Although all of these explanations are possible and by no means mutually exclusive, we believe it is likely the case that the effect sizes of the individual variants on personality are likely to be very small. Although our sample was relatively large, much larger samples have been necessary to detect the very small additive genetic effects of individual molecular variants on personality.

It is somewhat incongruous that significant h2 was detected for neuroticism in the entire sample, yet polygene signals in split-halves were not significantly predictive of neuroticism. This may be a statistical artifact of the case–control design used in CONVERGE, and the differential distributions of neuroticism that were observed across the MDD and control samples. Another possibility is that reduced power from splitting the sample, skewness or zero-inflation in the neuroticism distribution led to these results.

In addition, some generalizability concerns are relevant to this study. First, though examination of only females controlled for sex-related clinical heterogeneity, it is possible that this led to different point estimates than would be found with males and females.
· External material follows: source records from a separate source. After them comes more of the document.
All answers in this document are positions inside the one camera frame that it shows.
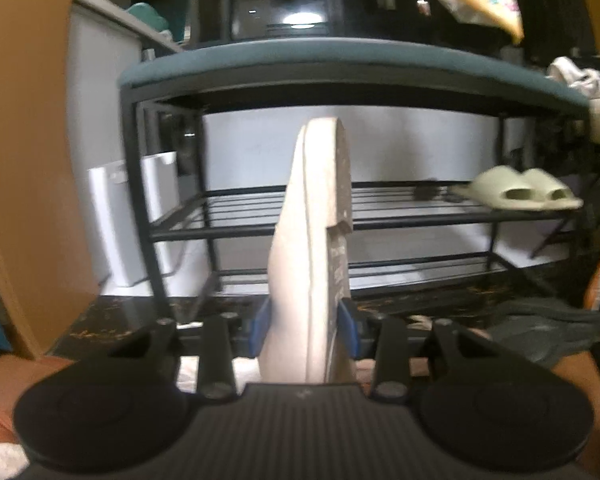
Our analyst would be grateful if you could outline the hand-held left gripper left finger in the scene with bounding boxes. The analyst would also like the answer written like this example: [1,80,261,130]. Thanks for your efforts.
[105,299,275,402]

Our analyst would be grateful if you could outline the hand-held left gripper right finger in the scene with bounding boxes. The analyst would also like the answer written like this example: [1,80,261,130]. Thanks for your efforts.
[339,297,488,402]

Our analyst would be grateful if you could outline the white shoe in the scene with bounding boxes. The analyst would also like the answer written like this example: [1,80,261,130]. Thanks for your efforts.
[256,117,357,387]

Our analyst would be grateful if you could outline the pale green slide slipper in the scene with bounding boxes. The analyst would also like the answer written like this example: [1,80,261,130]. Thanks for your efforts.
[522,167,585,210]
[451,165,548,211]

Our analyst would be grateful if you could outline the black metal shoe rack bench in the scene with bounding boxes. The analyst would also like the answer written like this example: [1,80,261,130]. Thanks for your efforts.
[117,37,596,323]

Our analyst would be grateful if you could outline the white storage box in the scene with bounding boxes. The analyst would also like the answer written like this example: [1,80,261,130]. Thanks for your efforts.
[87,151,182,289]

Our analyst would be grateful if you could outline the dark grey cloth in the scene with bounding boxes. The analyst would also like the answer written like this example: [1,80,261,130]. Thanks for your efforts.
[484,296,600,370]

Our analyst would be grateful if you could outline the white cabinet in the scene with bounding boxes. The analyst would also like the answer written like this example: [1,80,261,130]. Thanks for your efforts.
[66,0,186,196]

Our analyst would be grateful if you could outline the brown wooden door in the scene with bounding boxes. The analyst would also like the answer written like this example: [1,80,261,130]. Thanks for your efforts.
[0,0,102,361]

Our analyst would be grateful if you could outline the black glass cabinet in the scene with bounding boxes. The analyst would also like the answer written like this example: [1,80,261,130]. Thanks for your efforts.
[187,0,441,48]

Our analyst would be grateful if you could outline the teal folded cloth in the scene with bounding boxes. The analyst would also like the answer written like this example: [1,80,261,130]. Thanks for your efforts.
[126,2,187,45]

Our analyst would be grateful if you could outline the pile of white clothes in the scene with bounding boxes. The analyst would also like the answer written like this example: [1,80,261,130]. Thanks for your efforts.
[546,55,600,150]

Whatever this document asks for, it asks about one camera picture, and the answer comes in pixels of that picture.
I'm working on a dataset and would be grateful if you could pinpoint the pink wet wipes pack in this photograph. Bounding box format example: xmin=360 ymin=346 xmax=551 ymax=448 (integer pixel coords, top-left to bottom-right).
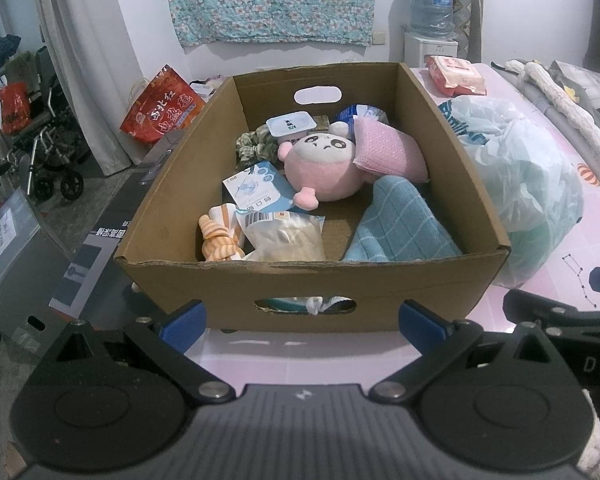
xmin=425 ymin=55 xmax=488 ymax=97

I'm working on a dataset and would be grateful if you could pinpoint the pink knitted cloth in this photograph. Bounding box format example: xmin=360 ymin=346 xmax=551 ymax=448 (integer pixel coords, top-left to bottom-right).
xmin=352 ymin=116 xmax=429 ymax=183

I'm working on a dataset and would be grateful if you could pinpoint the green scrunchie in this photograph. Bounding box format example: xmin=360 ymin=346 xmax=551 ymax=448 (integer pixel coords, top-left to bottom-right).
xmin=236 ymin=127 xmax=281 ymax=170

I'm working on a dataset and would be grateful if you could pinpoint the white barcode packet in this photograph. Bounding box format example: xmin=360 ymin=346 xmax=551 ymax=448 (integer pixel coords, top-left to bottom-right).
xmin=236 ymin=209 xmax=327 ymax=262

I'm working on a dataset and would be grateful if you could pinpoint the white plastic cup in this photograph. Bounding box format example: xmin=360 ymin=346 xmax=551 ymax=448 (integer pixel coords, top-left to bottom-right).
xmin=266 ymin=110 xmax=317 ymax=143

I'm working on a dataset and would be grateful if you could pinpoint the dark hanging garment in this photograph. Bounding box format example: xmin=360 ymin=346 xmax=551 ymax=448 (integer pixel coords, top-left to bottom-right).
xmin=0 ymin=35 xmax=23 ymax=81

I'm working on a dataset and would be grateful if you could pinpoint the teal checked cloth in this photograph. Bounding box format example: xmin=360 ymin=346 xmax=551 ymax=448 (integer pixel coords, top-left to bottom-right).
xmin=341 ymin=175 xmax=463 ymax=262

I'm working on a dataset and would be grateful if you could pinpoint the grey storage box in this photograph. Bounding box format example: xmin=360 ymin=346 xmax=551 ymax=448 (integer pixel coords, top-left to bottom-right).
xmin=0 ymin=187 xmax=83 ymax=333

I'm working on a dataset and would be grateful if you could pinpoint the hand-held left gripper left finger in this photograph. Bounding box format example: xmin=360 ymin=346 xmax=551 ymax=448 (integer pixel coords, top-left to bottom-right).
xmin=54 ymin=299 xmax=233 ymax=405

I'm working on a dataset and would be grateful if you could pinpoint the red gift bag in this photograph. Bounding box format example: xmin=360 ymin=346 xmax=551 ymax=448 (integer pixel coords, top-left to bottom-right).
xmin=120 ymin=65 xmax=207 ymax=143

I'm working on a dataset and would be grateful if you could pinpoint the red plastic bag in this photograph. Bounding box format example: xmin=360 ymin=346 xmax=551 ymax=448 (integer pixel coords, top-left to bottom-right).
xmin=0 ymin=82 xmax=31 ymax=136

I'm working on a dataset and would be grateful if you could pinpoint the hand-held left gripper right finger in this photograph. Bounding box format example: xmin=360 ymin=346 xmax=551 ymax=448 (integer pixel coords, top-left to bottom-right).
xmin=370 ymin=299 xmax=554 ymax=405

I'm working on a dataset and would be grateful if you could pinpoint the orange striped cloth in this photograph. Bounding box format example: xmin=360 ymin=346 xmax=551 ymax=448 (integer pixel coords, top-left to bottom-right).
xmin=198 ymin=203 xmax=248 ymax=262

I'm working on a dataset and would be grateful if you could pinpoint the blue face mask box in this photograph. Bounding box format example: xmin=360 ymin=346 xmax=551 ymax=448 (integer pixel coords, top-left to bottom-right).
xmin=222 ymin=162 xmax=311 ymax=213

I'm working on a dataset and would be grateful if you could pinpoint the white water dispenser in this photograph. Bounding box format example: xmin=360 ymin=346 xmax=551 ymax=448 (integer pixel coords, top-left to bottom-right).
xmin=404 ymin=31 xmax=460 ymax=68

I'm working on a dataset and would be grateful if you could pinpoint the pink plush toy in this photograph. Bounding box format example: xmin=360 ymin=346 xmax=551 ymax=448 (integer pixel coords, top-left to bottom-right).
xmin=277 ymin=121 xmax=381 ymax=211

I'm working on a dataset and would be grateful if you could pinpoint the wheelchair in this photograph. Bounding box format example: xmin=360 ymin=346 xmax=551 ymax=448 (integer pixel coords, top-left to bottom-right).
xmin=2 ymin=46 xmax=93 ymax=201

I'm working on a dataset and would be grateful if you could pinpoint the black printed carton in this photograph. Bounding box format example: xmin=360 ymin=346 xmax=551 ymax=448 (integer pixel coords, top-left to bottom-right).
xmin=47 ymin=125 xmax=201 ymax=323

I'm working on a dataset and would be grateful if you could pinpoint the blue white tissue pack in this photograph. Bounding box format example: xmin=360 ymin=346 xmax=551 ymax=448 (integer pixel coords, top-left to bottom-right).
xmin=337 ymin=104 xmax=391 ymax=133

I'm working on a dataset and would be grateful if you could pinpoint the brown folded board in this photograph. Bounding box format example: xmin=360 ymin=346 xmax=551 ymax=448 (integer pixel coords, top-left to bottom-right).
xmin=452 ymin=0 xmax=485 ymax=63

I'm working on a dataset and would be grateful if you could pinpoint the white curtain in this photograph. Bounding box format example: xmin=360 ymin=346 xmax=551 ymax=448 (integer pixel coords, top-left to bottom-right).
xmin=32 ymin=0 xmax=146 ymax=177

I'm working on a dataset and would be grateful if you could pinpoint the brown cardboard box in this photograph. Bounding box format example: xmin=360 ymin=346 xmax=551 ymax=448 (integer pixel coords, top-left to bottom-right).
xmin=114 ymin=61 xmax=511 ymax=333

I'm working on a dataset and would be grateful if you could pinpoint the blue water bottle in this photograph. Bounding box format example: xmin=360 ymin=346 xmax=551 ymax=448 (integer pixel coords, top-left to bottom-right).
xmin=409 ymin=0 xmax=458 ymax=40

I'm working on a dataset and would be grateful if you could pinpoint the white blue plastic bag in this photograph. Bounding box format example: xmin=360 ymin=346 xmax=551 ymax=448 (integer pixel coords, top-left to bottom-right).
xmin=437 ymin=96 xmax=585 ymax=288

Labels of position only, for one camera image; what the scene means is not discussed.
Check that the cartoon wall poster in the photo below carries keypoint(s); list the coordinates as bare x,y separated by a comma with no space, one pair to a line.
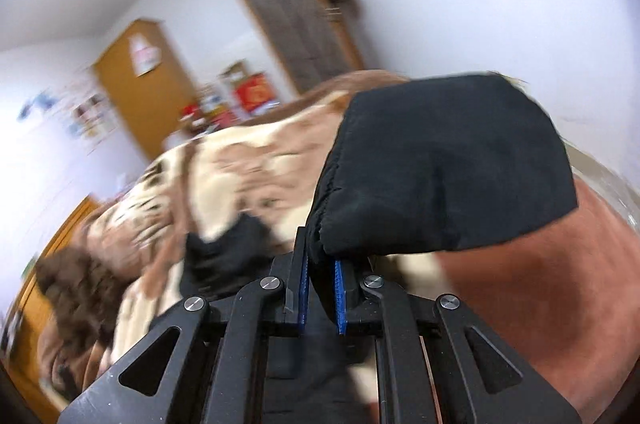
87,114

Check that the dark brown puffer jacket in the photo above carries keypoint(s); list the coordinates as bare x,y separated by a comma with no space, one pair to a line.
75,289

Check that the wooden framed door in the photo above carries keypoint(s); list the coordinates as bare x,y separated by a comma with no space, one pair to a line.
295,24

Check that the white plastic bag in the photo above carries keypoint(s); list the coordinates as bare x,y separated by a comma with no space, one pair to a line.
144,56

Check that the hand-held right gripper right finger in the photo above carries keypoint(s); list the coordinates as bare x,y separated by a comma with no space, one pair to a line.
341,299

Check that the black quilted jacket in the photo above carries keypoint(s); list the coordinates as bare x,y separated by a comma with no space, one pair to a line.
450,154

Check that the brown animal printed blanket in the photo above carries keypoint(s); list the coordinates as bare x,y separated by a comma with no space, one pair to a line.
525,284

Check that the red box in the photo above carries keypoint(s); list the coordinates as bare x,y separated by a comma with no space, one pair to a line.
255,94

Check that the wooden wardrobe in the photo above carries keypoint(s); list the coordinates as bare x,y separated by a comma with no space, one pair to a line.
150,104

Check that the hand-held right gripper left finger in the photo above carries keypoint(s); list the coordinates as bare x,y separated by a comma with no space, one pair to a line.
300,304

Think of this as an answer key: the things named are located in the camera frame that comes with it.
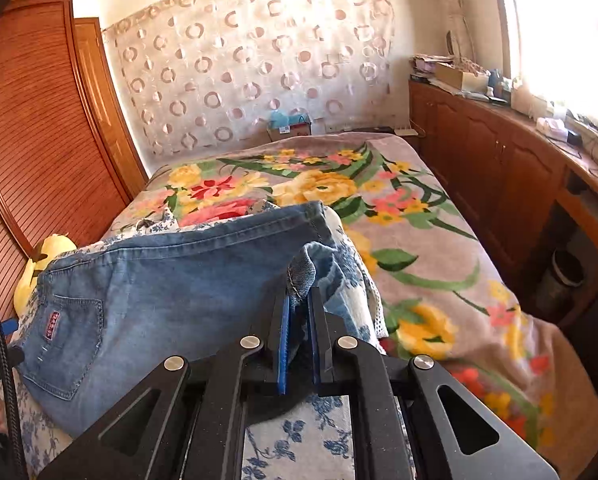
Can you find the yellow plush toy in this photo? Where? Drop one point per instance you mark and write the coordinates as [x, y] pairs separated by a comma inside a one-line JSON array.
[[54, 250]]

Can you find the colourful flower blanket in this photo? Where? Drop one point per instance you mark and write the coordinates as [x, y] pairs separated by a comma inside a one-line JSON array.
[[429, 270]]

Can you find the bright window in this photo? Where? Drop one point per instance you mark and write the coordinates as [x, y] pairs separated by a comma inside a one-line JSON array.
[[564, 35]]

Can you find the white blue-flowered bed sheet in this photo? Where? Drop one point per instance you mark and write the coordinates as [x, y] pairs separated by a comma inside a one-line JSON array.
[[299, 440]]

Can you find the circle-patterned sheer curtain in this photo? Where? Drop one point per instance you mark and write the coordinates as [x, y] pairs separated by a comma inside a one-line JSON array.
[[254, 60]]

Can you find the pink tissue pack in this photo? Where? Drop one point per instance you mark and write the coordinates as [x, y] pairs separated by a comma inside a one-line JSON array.
[[553, 129]]

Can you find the long wooden cabinet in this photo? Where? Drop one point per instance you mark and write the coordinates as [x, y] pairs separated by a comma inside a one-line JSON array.
[[494, 160]]

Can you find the dark round bin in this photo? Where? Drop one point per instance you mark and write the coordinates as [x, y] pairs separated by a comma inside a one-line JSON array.
[[561, 280]]

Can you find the brown cardboard box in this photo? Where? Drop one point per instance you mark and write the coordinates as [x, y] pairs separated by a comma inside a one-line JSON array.
[[459, 77]]

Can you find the wooden room door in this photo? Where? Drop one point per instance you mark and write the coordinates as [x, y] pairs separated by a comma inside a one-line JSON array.
[[104, 110]]

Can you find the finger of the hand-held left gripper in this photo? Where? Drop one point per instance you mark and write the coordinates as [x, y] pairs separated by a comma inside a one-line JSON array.
[[9, 326]]

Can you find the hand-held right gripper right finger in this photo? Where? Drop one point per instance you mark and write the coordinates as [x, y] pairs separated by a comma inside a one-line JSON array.
[[315, 340]]

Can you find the blue denim pants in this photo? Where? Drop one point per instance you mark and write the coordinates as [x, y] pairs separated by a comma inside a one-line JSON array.
[[154, 285]]

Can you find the small cardboard box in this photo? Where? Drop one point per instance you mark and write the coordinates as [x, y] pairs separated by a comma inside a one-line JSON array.
[[291, 131]]

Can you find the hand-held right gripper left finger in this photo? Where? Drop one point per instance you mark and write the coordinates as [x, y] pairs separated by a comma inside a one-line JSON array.
[[285, 350]]
This would be consistent with previous research examining sex differences in genome-based estimation of heritability of neuroticism and extraversion in males and females.56 The rate of MDD in women is approximately twice that of men26, 27 and longitudinal studies indicate that this sex difference first emerges mid-puberty,64, 65, 66, 67, 68, 69 which could implicate dynamic epigenetic, endocrine and/or environmental changes.

Second, the trait scales used were originally developed in English, and although reliability of the scales in this sample was generally adequate, not all of the translated items performed well. However, although measurement non-invariance across European and Chinese samples should be further explored, factor analytic results of the measures suggest that differences in heritabilities across samples may be owing to genetic variation or variation in haplotype structure between samples.

Finally, general measurement issues relating to the BF may benefit from further scrutiny. Two items on the BFI corresponding to remaining calm in stressful situations (a potential facet of neuroticism that is not directly measured by the EPQ) were the least correlated with EPQ items. This difference between the scales could account for discrepant h2 results across measures. It is also important to point out that the five factors have been critiqued as only partially empirically derived.70, 71, 72, 73 Some have speculated that the five personality dimensions may be statistical artifacts of the factor analytic methods used. Common pathway modeling has indicated overlap of these constructs, with a general violation of collinearity constraints (for a helpful review, see Franic et al.74).

Results from this well-powered study suggest that with a sufficiently large sample, neuroticism based on the EPQ can be successfully predicted from common genetic variants. Overall, common genetic variation appeared to have a very limited effect on the major dimensions of personality in our sample of controls. Conceivably, a clinically enriched sample with MDD (and thus with greater mean levels of neuroticism) could enrich the burden of relevant alleles in the sample, increasing power to detect risk variants. Nevertheless, the use of both a healthy control group and a depressive disorder case group in this study separately produced low and nonsignificant heritability estimates. Future genome-based personality studies would likely benefit from the use of larger samples, and given the paucity of significant, replicated GWAS association findings, future research on the genetics of personality may also benefit from further use of gene-based and gene pathway methods to examine enrichment relating to personality dimensions.